*** Available data ***

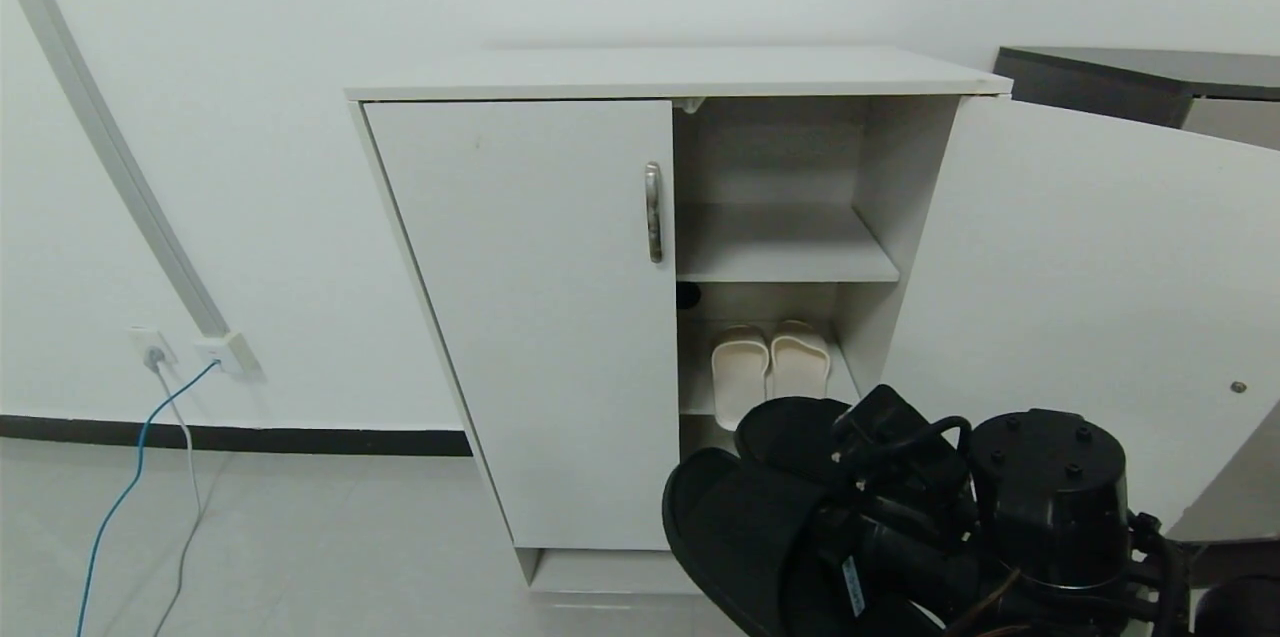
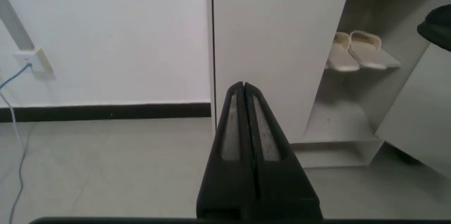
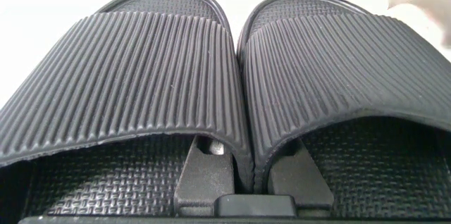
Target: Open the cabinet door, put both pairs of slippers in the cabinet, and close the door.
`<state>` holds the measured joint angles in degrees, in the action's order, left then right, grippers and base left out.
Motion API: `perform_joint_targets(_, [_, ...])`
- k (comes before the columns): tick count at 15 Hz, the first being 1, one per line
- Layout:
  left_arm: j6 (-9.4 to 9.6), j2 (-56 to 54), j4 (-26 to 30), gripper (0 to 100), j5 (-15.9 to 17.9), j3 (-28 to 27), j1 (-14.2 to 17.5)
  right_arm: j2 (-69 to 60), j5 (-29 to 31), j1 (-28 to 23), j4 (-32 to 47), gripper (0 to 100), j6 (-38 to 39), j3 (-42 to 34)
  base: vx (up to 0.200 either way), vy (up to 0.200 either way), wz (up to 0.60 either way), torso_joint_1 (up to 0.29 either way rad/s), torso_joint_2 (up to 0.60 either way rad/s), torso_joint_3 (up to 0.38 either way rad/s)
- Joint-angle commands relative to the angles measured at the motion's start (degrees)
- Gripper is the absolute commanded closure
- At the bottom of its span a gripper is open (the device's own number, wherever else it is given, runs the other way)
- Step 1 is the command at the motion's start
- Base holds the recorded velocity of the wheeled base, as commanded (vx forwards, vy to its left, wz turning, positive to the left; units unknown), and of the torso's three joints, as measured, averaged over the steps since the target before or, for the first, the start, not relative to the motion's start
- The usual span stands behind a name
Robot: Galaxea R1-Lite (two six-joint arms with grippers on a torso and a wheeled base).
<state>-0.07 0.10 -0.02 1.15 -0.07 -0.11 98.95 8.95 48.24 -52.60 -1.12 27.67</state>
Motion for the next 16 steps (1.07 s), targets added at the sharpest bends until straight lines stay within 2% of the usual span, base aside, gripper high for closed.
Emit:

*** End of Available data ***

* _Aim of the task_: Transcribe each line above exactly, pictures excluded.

* _Answer for the task_:
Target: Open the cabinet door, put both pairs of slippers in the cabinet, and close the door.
`<state>` holds the measured joint angles in degrees, in the action's order, left then right, grippers and base left out.
Motion API: `perform_joint_targets(_, [_, ...])`
- k (comes before the columns): tick count at 15 Hz, the first being 1, one per line
- Layout:
  left_arm: j6 (-9.4 to 9.6), j2 (-56 to 54), j4 (-26 to 30), gripper (0 to 100), j5 (-15.9 to 17.9), j3 (-28 to 27), j1 (-14.2 to 17.5)
  right_arm: j2 (-69 to 60), j5 (-29 to 31), j1 (-28 to 23), j4 (-32 to 47), gripper (0 to 100), j6 (-38 to 39), j3 (-42 to 34)
  base: vx (up to 0.200 either way), vy (up to 0.200 either way), wz (up to 0.60 either way), torso_joint_1 (up to 0.29 either way rad/s), torso_joint_2 (up to 0.60 either way rad/s), torso_joint_3 (up to 0.38 either way rad/s)
- Joint-angle commands relative to the angles measured at the motion's start (degrees)
- Gripper is the absolute commanded closure
- At the bottom of its span a gripper is open (the device's own number, wherever else it is given, runs the other way)
- Step 1 is the command at the motion's start
- Base holds the recorded velocity of the wheeled base, as commanded (vx forwards, vy to its left, wz turning, positive to the left; units unknown), and of the torso's three joints, as measured, averaged over the steps since the target before or, for the first, the start, not relative to the motion's start
- The usual span stands behind a name
Robot: Galaxea R1-Lite (two six-joint arms with grippers on a torso and a wheeled base).
<state>-0.07 0.10 -0.02 1.15 -0.07 -0.11 98.95 8.95 48.24 -52.60 -1.12 27.67</state>
Motion for the next 16 steps (1.07 s), targets added at the sharpest bends until straight lines stay within 2% of the usual span, base aside, gripper high for closed.
Emit:

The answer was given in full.